Heterogeneous AI Inference on Intel Core Ultra processors#

Overview#

Modern Intel Core Ultra processors integrate CPU, GPU and NPU on a single SoC die, sharing a common power budget. Intel DL Streamer lets you assign individual GStreamer pipeline sub-streams to specific devices using the device= property on inference elements — enabling you to distribute workloads across all available compute engines simultaneously.

This page demonstrates one practical configuration: a heavily loaded GPU running multi-stream video analytics, while an additional stream is dispatched to the NPU. The goal is to explain the principles behind workload distribution and show how to build heterogeneous pipelines in DL Streamer. Actual throughput gains depend on your own combination of models, resolutions, and pipeline structure — the results shown here reflect one specific scenario and should not be generalized as universal rules.

Platform#

The Intel Core Ultra SoCs integrate CPU, GPU and NPU on a single die. All three compute engines share a common SoC power budget (TDP envelope).

The Intel integrated GPU on this platform is split into two tiles:

GT0 — render/compute tile: executes OpenVINO inference (OpenCL/SYCL)
GT1 — media tile: handles H.264/H.265 hardware video decode (VA-API) and post-processing

This separation is important: GT0 is busy with inference while GT1 independently handles video decode, leaving the CPU largely free for pipeline orchestration.

Workload Distribution Strategy#

Assigning workloads to the right compute engine is the key design decision. The principles below guided the configuration in this demo and can be applied to your own pipelines.

Route heavy workloads to GPU, lighter workloads to NPU#

The GPU typically offers more raw compute power and is best suited for large, complex models. The NPU is designed for sustained inference at lower power and excels at workloads that are lighter in compute but run continuously. In this demo the Large Vision Model occupies the GPU, while a detection model runs on the NPU.

There is no universal rule that maps model types to devices. The right split depends on how compute-heavy each workload is, how much capacity is available on each device, and how the SoC power budget is shared. Profile your own pipelines and adjust device= assignments accordingly.

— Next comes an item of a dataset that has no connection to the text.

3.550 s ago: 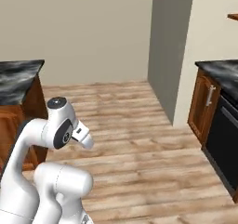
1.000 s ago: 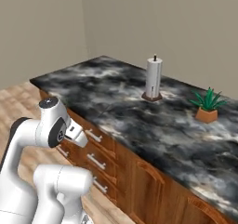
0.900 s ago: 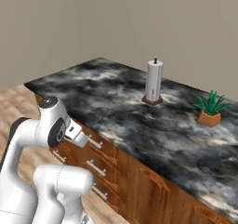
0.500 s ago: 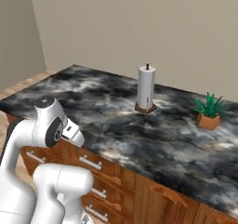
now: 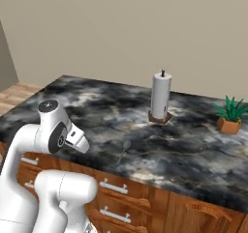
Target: Organize the utensils by type. Pick up the wooden spoons from the counter and place them in the open cabinet. Then pick up the metallic utensils from the counter and place them in the open drawer.
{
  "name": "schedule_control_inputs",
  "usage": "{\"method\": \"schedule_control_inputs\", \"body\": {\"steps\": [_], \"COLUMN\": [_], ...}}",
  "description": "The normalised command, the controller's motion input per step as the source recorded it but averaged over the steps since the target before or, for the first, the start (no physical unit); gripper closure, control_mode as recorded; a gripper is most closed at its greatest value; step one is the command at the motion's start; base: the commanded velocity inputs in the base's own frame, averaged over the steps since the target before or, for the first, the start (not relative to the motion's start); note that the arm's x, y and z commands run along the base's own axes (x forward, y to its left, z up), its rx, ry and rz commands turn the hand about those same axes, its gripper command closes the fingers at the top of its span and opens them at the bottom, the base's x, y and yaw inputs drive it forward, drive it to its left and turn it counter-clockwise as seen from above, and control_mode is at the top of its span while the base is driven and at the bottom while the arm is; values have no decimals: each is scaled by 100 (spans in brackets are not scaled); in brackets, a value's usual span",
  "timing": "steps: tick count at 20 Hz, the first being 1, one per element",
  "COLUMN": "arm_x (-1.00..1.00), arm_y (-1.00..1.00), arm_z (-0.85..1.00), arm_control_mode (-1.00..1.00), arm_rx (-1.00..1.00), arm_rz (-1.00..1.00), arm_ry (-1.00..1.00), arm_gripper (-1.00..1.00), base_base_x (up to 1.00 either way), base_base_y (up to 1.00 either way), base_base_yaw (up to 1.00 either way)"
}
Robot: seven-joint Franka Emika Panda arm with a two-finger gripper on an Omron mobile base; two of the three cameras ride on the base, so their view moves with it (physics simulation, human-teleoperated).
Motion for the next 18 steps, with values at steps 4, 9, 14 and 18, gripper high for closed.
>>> {"method": "schedule_control_inputs", "body": {"steps": [4, 9, 14, 18], "arm_x": [0, 0, 0, 0], "arm_y": [0, 0, 0, 0], "arm_z": [0, 0, 0, 0], "arm_control_mode": [100, 100, 100, 100], "arm_rx": [0, 0, 0, 0], "arm_rz": [0, 0, 0, 0], "arm_ry": [0, 0, 0, 0], "arm_gripper": [-100, -100, -100, -100], "base_base_x": [50, 57, 47, 57], "base_base_y": [52, 23, -6, -14], "base_base_yaw": [-22, -9, -1, 0]}}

Use NPU to relieve GPU contention#

When the GPU is already heavily loaded, adding more inference tasks to it causes competition for compute resources — existing workloads lose throughput, global frequencies may throttle, and the whole pipeline degrades. Offloading a suitable workload to the NPU adds compute capacity without competing with the GPU. The NPU runs in parallel and independently.

This demo demonstrates the effect concretely: with LVM and detection pipelines already occupying GT0, adding face detection on the GPU degrades license plate throughput. Moving face detection to the NPU fully recovers that loss while sustaining the extra stream.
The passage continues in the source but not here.